Cheney Credits Science, Innovations for His ‘Gift of Life’

Former vice president recalls his heart problems at fundraising luncheon in Dallas.

Former Vice President Dick Cheney at the Go Red for Women luncheon. Photo by Jeanne Prejean.
Former Vice President Dick Cheney at the Go Red for Women luncheon. Photo by Jeanne Prejean.

Dick Cheney, who’s battled heart disease for nearly four decades, says it’s “nothing short of a miracle” that he’s still alive. The former vice president appeared in Dallas Friday at the 2014 Go Red for Women fundraising luncheon and reported that he feels better than he has in years, thanks to cutting-edge science and medical innovations.

Cheney, 73, has suffered a total of five heart attacks including one in the summer of 2010, after which he was outfitted with a left-ventricular assist device (or LVAD). He thought at times during this period that he was going to die, Cheney told a crowd of about 1,200 at the Hilton Anatole: “I was at peace that I’d reached the end of my days.”

Reviewing his history of heart problems in a discussion with his wife, Lynne, and Dr. Jonathan Reiner, his personal cardiologist, Cheney recalled smoking two to three packs of cigarettes per day earlier in his life. It was a habit made easier while he served as chief of staff to President Gerald Ford, he said, because tobacco companies used to provide the White House with free cigarettes in gold-trimmed white boxes stamped with the presidential seal.

But he immediately quit smoking, Cheney said, after suffering his first heart attack in 1978, at the age of 37, while running for Wyoming’s single congressional seat. The health problem didn’t cause him to quit the race, though, because “stress comes from doing stuff you don’t want to do,” not things that you love, he said.

Although he’s been taking the statin called Lupitor since the 1980s, Cheney revealed, he suffered several more heart attacks before things “really started going downhill” 17 months after leaving the vice presidency under George W. Bush.

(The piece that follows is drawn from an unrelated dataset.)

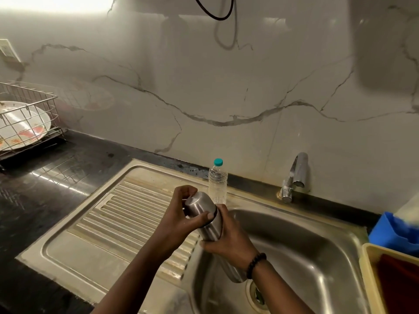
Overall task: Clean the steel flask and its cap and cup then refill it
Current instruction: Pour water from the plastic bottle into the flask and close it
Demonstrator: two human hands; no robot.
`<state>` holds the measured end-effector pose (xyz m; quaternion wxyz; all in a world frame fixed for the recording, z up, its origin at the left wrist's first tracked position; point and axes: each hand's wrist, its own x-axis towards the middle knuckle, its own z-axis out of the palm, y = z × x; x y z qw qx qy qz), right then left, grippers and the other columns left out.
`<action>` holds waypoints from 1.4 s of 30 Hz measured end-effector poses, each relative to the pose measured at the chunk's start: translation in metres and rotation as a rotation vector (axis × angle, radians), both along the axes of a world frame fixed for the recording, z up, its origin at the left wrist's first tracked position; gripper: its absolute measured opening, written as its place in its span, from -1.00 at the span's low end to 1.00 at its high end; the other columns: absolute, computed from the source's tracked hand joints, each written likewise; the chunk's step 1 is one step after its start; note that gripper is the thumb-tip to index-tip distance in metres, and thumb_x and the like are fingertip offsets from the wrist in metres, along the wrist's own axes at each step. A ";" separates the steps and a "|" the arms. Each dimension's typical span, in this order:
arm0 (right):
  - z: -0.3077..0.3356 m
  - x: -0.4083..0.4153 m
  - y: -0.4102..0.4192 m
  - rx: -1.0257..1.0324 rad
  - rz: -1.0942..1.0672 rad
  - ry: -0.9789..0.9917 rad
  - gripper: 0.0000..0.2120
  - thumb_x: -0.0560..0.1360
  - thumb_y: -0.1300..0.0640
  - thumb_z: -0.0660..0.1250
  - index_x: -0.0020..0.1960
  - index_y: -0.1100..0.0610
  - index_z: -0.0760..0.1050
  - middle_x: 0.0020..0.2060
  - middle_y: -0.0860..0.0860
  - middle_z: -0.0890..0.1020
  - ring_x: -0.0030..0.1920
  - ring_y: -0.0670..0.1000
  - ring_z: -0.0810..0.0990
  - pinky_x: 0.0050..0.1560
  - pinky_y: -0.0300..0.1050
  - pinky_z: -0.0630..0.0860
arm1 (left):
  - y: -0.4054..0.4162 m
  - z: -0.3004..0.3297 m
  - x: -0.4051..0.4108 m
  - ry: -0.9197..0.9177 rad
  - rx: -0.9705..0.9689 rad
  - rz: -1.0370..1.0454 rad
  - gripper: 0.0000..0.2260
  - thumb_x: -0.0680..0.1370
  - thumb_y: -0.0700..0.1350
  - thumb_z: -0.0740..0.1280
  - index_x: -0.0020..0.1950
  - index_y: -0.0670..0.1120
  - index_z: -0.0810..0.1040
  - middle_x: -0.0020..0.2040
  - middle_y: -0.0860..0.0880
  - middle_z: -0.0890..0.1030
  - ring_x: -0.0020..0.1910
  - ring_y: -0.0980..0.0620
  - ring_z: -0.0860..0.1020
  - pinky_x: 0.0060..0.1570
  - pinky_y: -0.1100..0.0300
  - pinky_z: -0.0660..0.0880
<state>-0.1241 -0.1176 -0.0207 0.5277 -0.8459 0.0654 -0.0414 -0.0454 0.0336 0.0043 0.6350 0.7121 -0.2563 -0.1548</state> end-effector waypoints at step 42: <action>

The lowest point for his health came in 2010, when he got the LVAD before receiving a new heart  from an anonymous donor in March of 2012, after a 20-month wait.

“The transplant surgery was the easiest surgery I ever had,” Cheney said. “It was the gift of life itself. I wake up every day with a smile on my face to see a day I never expected to see.”

Major underwriters for the luncheon, which was hosted by the Dallas Division of the American Heart Association, were Texas Health Resources and Commercial Metals. Each attendee at the fundraiser received a signed copy of Heart: An American Medical Odyssey, which Cheney wrote with his daughter, Liz Cheney, and Reiner.